Edit on GitHub

FileTranscriber API

Transcribe speech from audio/video files to text using the whisper.cpp speech-to-text implementation.

FileTranscriber(options)

Create a new FileTranscriber instance.

Syntax

const transcriber = new FileTranscriber(options);

Parameters

ParamTypeDefaultDescription
optionsFileTranscriberOptions
createModule(moduleArg = {}) => Promise<any>Exported createModule() function from @transcribe/shout
modelstring | FileWhisper.cpp model file in ggml format. Will call fetch() if string, otherwise will use the provided file.
workerPathstringDefaults to the directory where shout.wasm.js is located.Path to shout.wasm.worker.mjs file.
dtwTypeDtwType: "tiny" | "base" | "small" | "tiny.en" | "base.en" | "small.en"""Specify the type of the model used if should compute word level timestamps using DTW algorithm.
onReady() => void() => {}Called after init.
onProgress(progress: number) => void() => {}Called on progress (new segment), 0..100
onCanceled() => void() => {}Called after transcription process got canceled.
onSegment(segment: TranscribeResultSegment) => void() => {}Called when a new transcribed segment is ready.
onComplete(result: TranscriptionResult) => void() => {}Called when transcription is complete.

Returns

Returns a new FileTranscriber instance.

init()

Loads model and creates a new shout instance. Must be called before transcribe().

Syntax

await transcriber.init();

Returns

A promise that resolves to void Promise<void>.
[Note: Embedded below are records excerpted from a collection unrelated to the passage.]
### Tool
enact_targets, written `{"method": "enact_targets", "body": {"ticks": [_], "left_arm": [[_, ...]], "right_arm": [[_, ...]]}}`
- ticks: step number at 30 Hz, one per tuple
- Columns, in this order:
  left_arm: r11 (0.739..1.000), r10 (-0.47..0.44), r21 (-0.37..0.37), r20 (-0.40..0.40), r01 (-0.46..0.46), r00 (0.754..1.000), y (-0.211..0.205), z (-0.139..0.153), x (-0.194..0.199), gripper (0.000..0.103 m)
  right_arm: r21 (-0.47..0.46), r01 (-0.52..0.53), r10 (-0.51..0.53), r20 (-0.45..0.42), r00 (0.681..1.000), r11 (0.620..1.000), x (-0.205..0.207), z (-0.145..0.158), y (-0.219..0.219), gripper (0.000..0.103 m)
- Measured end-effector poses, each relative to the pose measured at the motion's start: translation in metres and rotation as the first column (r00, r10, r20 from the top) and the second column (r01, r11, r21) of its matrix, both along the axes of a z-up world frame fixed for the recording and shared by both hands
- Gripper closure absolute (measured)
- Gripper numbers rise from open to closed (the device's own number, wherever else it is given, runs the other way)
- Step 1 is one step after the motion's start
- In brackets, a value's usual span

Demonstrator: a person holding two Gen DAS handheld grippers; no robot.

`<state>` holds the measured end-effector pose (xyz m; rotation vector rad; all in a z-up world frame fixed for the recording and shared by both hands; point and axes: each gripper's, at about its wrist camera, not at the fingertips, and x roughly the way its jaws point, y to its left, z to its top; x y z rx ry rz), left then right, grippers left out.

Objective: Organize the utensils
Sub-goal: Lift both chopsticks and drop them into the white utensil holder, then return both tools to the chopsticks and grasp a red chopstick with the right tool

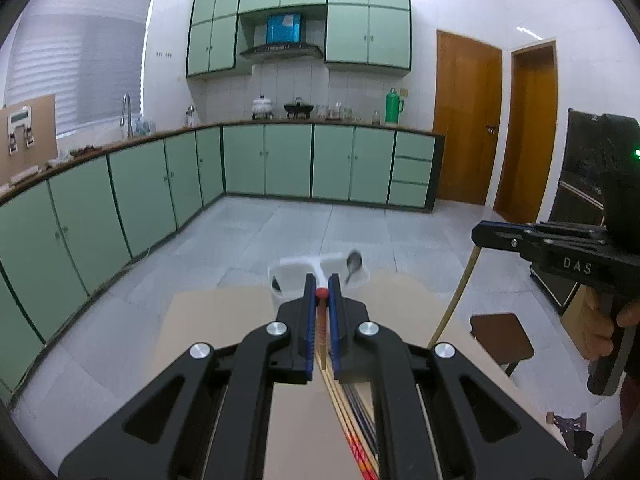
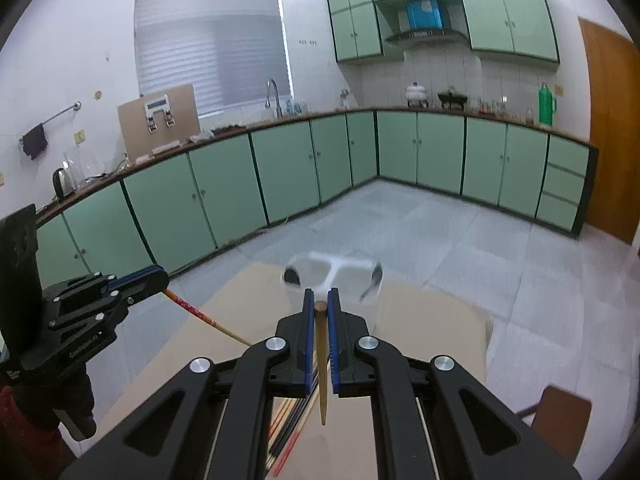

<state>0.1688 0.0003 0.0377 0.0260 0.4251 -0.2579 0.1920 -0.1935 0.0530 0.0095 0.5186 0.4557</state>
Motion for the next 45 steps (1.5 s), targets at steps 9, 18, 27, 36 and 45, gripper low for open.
{"method": "enact_targets", "body": {"ticks": [9,18,27,36,45], "left_arm": [[1.0,0.01,-0.002,0.123,-0.01,0.992,-0.01,0.052,0.031,0.098],[1.0,0.023,0.008,0.11,-0.024,0.994,-0.028,0.046,0.092,0.098],[0.998,0.037,0.046,-0.003,-0.037,0.999,-0.031,0.003,0.148,0.098],[0.997,0.048,0.057,-0.086,-0.043,0.995,-0.023,-0.029,0.176,0.096],[0.997,0.058,0.047,-0.081,-0.054,0.995,-0.012,-0.029,0.162,0.072]], "right_arm": [[0.02,0.028,-0.031,0.166,0.986,0.999,0.037,0.072,0.006,0.097],[0.045,0.089,-0.096,0.201,0.975,0.995,0.103,0.073,0.023,0.097],[0.052,0.122,-0.127,0.106,0.986,0.991,0.147,0.022,0.027,0.097],[0.003,0.106,-0.106,0.03,0.994,0.994,0.158,-0.015,0.035,0.096],[0.005,0.13,-0.13,-0.004,0.992,0.992,0.145,-0.025,0.02,0.067]]}}
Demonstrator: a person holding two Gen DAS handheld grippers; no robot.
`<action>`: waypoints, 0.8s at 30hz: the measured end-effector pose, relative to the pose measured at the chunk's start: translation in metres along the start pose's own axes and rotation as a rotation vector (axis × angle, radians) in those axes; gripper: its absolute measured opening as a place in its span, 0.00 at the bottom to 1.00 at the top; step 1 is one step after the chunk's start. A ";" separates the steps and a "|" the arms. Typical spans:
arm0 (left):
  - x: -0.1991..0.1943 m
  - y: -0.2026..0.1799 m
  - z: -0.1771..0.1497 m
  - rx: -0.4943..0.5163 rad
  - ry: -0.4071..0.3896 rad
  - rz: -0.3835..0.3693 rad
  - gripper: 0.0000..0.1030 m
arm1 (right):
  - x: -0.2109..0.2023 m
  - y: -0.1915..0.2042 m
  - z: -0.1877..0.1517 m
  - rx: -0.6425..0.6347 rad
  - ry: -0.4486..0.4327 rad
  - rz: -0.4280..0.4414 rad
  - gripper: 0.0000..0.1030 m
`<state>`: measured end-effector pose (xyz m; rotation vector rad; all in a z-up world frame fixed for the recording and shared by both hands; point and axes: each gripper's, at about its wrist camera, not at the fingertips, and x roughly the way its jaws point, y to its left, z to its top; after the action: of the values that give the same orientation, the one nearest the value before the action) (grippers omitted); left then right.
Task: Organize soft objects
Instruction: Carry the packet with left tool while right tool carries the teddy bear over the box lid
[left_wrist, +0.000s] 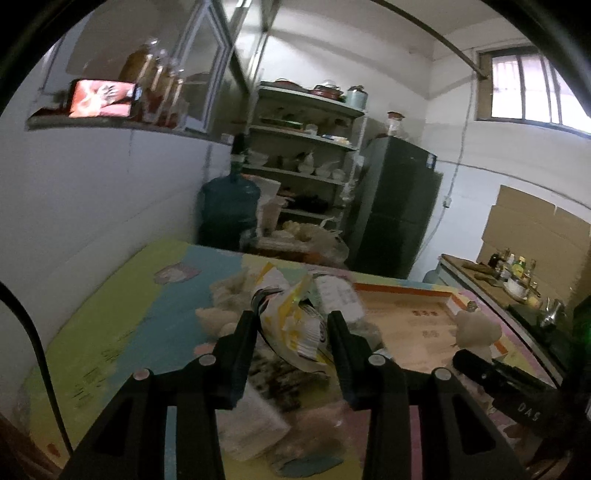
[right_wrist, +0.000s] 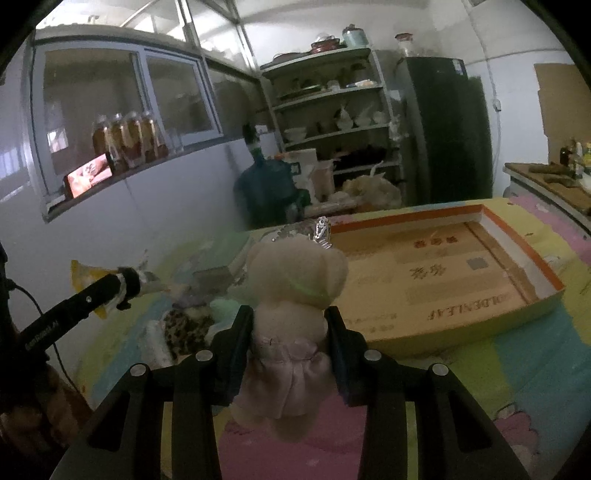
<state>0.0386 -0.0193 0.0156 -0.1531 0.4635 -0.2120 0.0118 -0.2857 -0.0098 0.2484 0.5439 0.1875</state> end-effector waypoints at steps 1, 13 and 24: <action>0.001 -0.004 0.001 0.004 -0.003 -0.008 0.39 | -0.001 -0.002 0.001 0.002 -0.005 -0.003 0.39; 0.043 -0.078 0.016 0.048 -0.002 -0.164 0.38 | -0.013 -0.053 0.027 0.028 -0.059 -0.077 0.39; 0.082 -0.149 0.018 0.077 0.022 -0.262 0.36 | -0.006 -0.113 0.054 0.028 -0.071 -0.165 0.39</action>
<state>0.0938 -0.1812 0.0255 -0.1362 0.4561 -0.4879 0.0475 -0.4052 0.0058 0.2351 0.4941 0.0109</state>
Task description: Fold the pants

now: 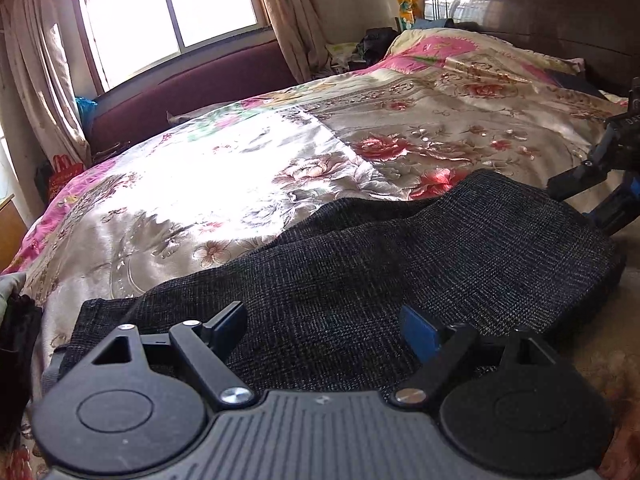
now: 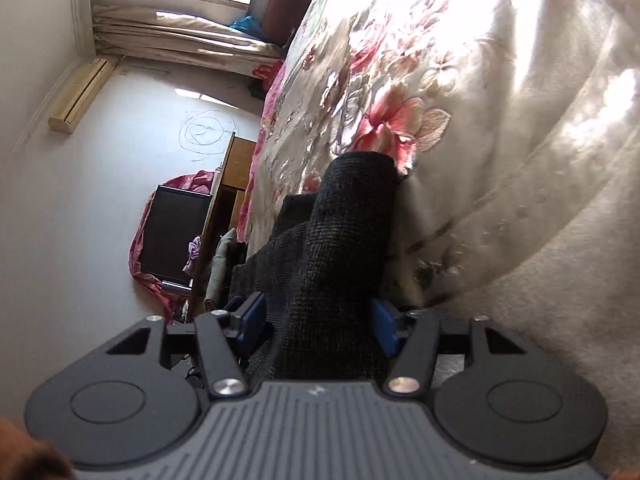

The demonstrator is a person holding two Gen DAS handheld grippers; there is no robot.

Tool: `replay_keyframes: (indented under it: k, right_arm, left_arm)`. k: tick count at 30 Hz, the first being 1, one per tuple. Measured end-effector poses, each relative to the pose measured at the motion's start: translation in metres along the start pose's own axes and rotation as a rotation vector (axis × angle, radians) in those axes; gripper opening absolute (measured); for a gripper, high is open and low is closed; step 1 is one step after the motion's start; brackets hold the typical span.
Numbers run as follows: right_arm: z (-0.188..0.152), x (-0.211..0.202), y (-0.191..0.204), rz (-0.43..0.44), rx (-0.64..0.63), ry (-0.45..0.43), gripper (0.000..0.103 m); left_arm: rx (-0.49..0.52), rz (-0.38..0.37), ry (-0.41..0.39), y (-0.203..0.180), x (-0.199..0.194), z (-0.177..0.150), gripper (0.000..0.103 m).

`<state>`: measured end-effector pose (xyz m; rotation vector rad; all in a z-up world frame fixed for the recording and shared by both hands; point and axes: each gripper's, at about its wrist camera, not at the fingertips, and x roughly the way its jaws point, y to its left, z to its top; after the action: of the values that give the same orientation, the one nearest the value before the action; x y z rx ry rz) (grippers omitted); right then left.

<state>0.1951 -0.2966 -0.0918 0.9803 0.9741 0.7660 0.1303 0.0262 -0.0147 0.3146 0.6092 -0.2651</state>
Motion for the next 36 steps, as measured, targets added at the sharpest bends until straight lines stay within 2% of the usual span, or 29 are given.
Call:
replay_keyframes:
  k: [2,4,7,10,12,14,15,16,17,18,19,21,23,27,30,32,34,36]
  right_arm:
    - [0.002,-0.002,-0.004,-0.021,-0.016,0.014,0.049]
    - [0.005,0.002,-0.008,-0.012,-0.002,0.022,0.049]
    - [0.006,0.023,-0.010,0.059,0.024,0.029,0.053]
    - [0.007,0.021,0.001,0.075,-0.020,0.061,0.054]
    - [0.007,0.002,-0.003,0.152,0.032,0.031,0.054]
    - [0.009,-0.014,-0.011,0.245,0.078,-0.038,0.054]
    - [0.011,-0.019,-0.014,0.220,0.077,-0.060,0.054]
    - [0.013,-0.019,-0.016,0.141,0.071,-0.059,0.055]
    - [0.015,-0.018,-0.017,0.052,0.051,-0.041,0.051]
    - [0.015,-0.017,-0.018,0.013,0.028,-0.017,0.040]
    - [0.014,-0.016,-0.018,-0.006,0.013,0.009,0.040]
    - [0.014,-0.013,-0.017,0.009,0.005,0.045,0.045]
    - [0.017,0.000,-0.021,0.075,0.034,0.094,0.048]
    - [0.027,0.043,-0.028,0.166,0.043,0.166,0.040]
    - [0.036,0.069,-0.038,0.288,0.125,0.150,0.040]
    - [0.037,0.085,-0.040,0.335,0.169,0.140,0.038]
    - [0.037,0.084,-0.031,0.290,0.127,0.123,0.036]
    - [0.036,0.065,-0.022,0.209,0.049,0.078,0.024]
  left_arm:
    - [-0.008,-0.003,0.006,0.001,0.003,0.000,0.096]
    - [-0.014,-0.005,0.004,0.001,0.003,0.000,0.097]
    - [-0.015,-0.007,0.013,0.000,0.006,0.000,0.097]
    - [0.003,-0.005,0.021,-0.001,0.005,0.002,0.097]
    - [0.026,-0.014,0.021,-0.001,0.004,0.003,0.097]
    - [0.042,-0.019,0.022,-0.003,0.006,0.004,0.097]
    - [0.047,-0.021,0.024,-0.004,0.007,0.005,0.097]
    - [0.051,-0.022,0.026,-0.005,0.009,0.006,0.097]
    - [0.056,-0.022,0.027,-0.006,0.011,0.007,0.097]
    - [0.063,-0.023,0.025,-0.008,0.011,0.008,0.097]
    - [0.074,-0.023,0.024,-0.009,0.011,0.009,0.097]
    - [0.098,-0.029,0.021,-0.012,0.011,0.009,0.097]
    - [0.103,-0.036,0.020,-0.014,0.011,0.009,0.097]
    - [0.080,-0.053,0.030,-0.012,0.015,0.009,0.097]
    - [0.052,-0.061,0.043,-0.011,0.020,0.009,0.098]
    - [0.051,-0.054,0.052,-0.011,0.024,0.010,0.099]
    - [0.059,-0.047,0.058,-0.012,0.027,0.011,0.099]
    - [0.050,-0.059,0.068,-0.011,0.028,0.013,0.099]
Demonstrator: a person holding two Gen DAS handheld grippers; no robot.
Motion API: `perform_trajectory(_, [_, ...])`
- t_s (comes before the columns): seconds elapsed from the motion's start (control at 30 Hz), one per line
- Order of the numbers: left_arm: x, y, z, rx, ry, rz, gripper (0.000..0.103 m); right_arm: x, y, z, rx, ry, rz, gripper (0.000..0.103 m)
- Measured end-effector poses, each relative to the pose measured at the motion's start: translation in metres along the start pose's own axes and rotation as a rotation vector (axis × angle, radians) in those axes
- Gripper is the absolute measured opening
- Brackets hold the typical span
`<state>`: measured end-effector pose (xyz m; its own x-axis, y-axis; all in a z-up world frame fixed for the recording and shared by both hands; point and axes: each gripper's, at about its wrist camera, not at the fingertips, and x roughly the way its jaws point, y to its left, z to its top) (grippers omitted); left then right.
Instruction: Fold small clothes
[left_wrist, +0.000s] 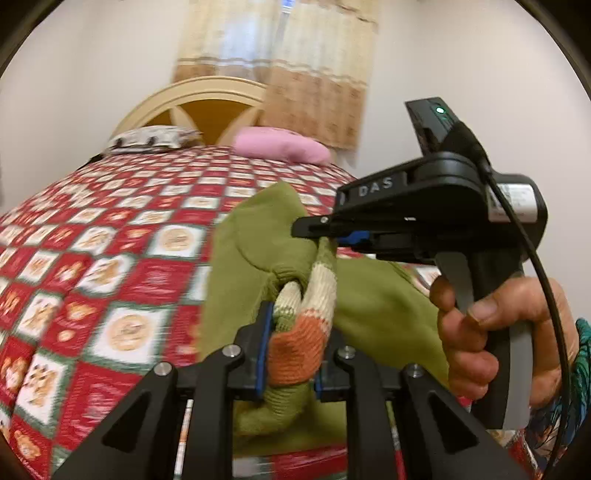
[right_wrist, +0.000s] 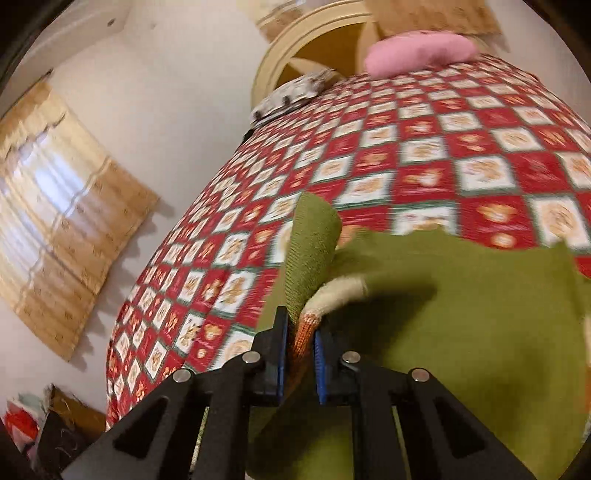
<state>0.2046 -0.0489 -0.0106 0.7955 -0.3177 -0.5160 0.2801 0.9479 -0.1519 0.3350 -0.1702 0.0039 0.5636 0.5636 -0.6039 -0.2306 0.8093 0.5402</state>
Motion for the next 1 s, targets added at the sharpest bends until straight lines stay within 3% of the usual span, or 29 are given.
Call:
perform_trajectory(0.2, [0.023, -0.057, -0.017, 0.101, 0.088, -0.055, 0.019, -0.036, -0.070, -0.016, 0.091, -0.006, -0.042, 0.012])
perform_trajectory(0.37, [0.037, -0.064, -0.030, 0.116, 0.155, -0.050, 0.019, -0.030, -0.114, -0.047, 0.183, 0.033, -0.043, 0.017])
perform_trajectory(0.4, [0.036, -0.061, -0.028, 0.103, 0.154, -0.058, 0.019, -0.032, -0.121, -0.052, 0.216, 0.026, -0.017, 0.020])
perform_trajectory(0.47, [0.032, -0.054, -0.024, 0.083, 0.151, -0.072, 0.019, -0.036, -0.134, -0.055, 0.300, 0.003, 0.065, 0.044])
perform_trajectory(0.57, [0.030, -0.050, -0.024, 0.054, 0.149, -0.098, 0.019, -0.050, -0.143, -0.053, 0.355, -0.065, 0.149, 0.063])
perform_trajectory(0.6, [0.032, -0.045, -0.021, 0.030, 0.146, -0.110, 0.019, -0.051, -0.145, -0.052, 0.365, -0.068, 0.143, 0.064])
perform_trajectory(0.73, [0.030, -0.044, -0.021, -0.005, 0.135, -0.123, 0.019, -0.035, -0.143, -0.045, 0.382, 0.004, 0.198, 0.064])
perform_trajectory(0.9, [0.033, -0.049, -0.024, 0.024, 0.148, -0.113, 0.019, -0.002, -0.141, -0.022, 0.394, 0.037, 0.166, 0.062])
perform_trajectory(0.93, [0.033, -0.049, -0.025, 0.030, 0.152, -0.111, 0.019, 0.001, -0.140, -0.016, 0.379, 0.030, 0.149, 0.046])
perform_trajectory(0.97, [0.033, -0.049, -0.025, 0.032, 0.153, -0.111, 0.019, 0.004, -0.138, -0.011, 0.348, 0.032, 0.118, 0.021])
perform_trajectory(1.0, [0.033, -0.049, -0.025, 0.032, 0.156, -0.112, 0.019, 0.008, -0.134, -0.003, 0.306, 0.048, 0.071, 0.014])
transcribe(file, options?)

Transcribes audio to text and returns a Promise that resolves with a TranscriptionResult that contains the transcription data as JSON.

Syntax

await transcriber.transcribe("my.mp3");
await transcriber.transcribe("my.mp3", options);
await transcriber.transcribe(file, options);

Parameters

ParamTypeDefaultDescription
audiostring | FileURL to audio file or File object.
optionsFileTranscriberOptions
langstring"auto"Language code of the audio language (eg. en)
threadsnumberthis.maxThreadsNumber of threads to use. Defaults to max available.
translatebooleanfalseTranslate result to english.
max_lennumber0Max number of characters in a single segment, 0 means no limit.
split_on_wordbooleanfalseIf true, transcriber will try to split the text on word boundarie.
suppress_non_speechbooleanfalseIf true, transcriber will try to suppress non-speech segments.
token_timestampsbooleantrueIf true, token level timestamps will be calculated.

Returns

A promise that resolve to a transcribe result Promise<TranscripeResult> JSON containing all transcribe data like, text, timestamps, ect. .

cancel()

Cancels the current transcription. May take some time.

Syntax

await transcriber.cancel();

Returns

Returns a Promise that resolve to void Promise<void>.

destroy()

Destroys shout instance and frees wasm memory.

Syntax

transcriber.destroy();